WHAT YOU SHOULD DO - From the data below, set down exactly the lines between the one holding "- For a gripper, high" and the one holding "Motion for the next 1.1", inclusive, and no others.

RECORDS FOR THIS EXERCISE -
-------------------------
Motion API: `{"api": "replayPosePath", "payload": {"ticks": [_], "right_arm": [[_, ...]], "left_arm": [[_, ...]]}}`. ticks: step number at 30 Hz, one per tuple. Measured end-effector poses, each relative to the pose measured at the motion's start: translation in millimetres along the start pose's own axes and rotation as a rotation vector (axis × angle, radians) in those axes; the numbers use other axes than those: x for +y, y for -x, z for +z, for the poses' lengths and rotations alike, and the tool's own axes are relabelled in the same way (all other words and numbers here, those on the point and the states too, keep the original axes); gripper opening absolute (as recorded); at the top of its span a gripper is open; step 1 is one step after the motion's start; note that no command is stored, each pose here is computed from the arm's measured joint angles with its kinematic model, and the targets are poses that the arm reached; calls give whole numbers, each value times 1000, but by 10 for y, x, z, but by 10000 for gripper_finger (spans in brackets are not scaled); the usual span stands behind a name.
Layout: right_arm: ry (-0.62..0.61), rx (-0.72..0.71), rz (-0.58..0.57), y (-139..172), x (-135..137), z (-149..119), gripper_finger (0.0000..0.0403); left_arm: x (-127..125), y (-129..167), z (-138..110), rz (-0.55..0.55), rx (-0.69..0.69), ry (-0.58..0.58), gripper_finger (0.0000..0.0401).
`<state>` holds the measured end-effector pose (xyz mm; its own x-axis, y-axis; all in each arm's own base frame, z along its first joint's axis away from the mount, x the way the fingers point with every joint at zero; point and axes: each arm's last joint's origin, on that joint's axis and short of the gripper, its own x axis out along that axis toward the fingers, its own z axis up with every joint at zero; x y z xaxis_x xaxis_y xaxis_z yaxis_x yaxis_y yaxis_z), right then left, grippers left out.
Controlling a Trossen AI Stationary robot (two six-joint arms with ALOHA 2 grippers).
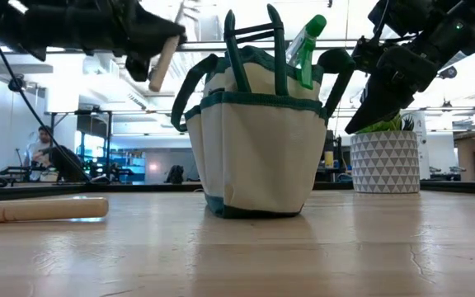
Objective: Pick & Place Garden tools in Gardening bag
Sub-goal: Put the light brown hand rake into the green gardening bag
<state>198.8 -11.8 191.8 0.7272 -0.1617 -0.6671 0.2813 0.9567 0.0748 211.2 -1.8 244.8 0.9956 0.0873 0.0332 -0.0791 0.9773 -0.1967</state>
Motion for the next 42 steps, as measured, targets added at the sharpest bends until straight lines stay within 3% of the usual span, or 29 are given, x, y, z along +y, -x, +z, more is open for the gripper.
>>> {"api": "replayPosePath", "payload": {"ticks": [11, 19, 33, 42], "right_arm": [[3, -7, -20, 0, -5, 4, 18], [0, -24, -20, 0, -4, 20, 18], [1, -23, -21, 0, -4, 19, 18], [-1, -23, -21, 0, -4, 19, 18]], "left_arm": [[-27, 236, -72, -186, -295, -28, 66], [-55, 228, -136, -199, -299, -28, 66], [-275, 132, -321, -101, -355, -75, 66], [-393, -187, -441, -79, -309, -95, 66]]}}
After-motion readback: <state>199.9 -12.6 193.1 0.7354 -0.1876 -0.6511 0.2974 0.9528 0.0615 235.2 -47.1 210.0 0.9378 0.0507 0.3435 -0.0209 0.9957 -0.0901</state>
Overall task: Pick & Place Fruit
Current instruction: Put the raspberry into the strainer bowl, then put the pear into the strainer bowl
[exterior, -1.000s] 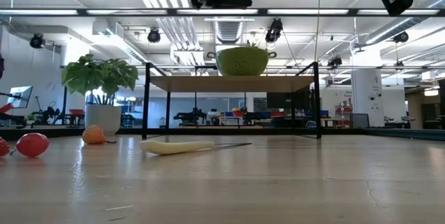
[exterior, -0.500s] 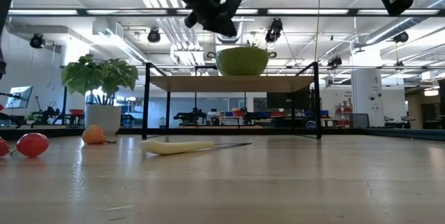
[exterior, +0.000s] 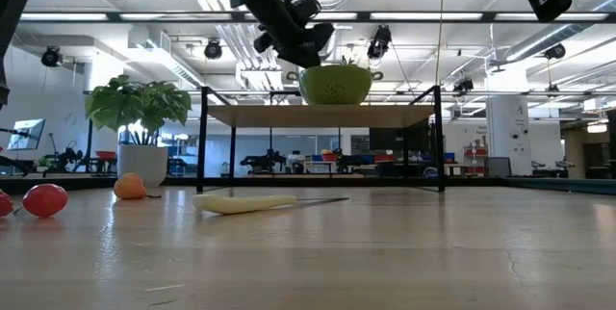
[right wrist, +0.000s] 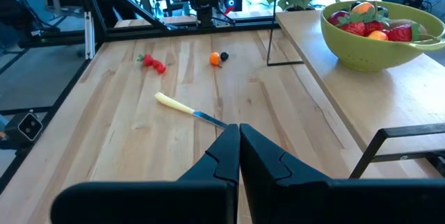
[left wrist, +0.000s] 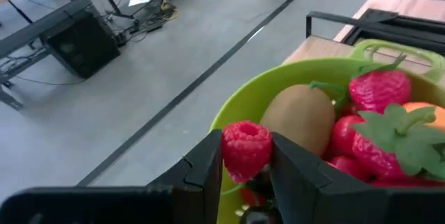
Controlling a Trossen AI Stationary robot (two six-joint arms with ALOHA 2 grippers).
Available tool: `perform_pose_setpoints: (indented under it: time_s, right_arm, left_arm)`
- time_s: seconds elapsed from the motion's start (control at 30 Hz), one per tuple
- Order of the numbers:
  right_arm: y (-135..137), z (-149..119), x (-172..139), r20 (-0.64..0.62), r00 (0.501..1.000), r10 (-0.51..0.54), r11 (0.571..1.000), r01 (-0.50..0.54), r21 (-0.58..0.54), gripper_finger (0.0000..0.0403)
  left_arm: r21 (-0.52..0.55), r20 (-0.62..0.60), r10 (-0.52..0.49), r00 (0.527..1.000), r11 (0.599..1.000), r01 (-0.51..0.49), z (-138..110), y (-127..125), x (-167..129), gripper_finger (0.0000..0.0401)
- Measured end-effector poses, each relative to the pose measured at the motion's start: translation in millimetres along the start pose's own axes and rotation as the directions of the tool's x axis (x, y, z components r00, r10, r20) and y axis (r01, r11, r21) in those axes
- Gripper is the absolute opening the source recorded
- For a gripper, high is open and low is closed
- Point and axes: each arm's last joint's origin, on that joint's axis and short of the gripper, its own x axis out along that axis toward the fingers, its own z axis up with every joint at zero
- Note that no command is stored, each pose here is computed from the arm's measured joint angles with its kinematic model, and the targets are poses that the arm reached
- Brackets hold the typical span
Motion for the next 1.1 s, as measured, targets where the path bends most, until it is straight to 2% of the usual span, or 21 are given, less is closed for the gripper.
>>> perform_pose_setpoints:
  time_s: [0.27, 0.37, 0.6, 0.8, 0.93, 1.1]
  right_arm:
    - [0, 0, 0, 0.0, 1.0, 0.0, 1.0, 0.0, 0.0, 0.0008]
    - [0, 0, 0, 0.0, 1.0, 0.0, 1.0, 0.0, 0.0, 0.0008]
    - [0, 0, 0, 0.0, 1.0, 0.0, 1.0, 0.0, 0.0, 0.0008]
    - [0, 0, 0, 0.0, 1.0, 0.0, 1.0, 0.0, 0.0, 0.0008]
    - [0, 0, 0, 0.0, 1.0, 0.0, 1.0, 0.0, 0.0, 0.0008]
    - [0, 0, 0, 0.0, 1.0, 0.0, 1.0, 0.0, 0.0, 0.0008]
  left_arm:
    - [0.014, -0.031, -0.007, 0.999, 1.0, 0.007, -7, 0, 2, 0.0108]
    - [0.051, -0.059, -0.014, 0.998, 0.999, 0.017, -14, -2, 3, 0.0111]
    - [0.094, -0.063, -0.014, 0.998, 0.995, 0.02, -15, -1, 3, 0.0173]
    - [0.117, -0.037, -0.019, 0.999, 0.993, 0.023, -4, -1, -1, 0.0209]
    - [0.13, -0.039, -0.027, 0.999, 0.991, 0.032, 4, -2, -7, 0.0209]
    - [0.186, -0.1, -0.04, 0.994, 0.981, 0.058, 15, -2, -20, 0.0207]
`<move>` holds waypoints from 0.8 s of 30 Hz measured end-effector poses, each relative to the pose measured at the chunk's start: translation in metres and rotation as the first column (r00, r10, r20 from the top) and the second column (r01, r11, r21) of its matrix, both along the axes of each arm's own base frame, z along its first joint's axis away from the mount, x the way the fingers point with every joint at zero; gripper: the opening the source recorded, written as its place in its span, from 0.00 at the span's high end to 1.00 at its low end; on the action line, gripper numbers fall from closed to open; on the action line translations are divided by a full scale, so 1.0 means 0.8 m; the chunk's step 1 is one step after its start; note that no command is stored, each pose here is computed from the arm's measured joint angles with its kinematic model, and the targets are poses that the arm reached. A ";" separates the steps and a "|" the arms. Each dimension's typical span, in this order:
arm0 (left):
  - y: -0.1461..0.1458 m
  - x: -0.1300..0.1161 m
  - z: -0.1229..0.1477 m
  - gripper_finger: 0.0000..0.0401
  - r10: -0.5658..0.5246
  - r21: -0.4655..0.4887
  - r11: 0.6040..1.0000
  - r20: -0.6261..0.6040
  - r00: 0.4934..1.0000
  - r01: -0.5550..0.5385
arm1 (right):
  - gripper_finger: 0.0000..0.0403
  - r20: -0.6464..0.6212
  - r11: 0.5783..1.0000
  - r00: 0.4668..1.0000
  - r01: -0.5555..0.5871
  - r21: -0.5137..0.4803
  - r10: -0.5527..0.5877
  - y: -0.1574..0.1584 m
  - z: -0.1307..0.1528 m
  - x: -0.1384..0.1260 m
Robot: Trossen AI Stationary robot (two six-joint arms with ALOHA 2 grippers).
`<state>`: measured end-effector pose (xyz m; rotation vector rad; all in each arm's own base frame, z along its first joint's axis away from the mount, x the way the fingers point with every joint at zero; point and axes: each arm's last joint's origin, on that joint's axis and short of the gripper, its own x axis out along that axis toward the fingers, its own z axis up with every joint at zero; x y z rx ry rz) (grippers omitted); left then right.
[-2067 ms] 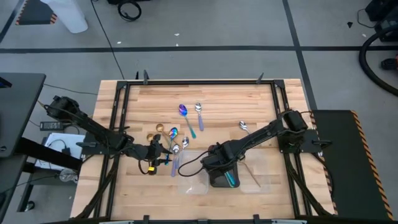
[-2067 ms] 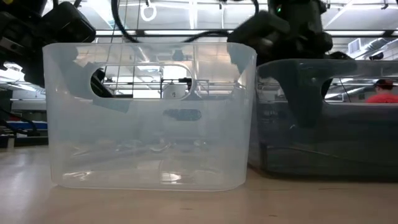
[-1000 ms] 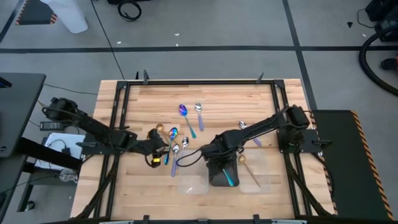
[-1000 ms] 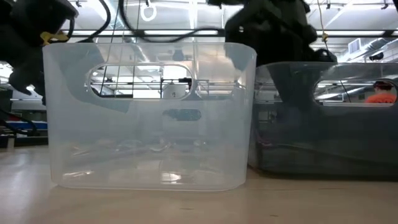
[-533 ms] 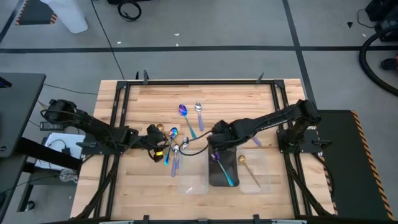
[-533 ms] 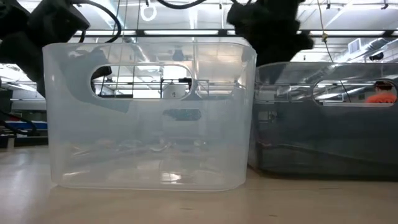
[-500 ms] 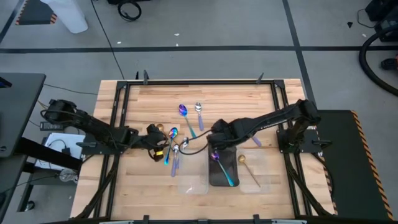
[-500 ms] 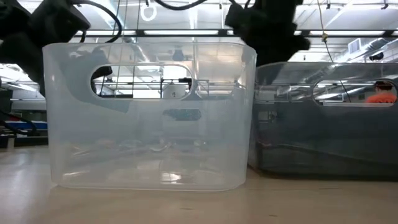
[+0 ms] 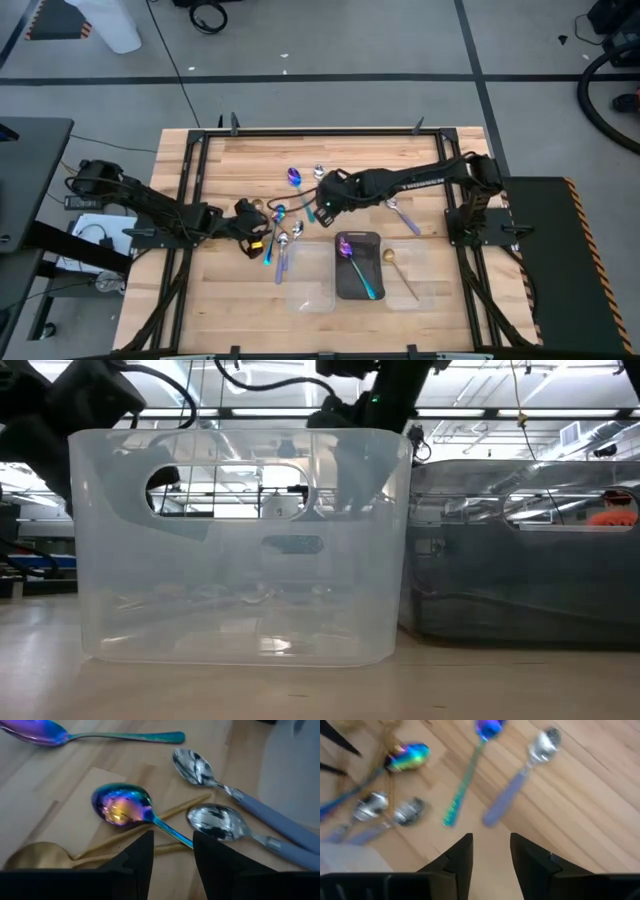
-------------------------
RESULT -
- For a gripper, high is open and low is closed
- Point and axes: each arm's last joint's origin, on that joint's axis and short of the gripper, its own x axis out along that axis toward the fingers, its own z axis up with every joint at zero
- Note that no command is stored, each pose here is computed from the arm's measured joint angles with its kinematic model, and the targets are poses that the arm reached
- Brackets hold the typical span
Motion for the next 1.1 s, as measured, targets where the path bends most, until it is straight to 2% of the usual span, or 21 are given, less is closed for the gripper.

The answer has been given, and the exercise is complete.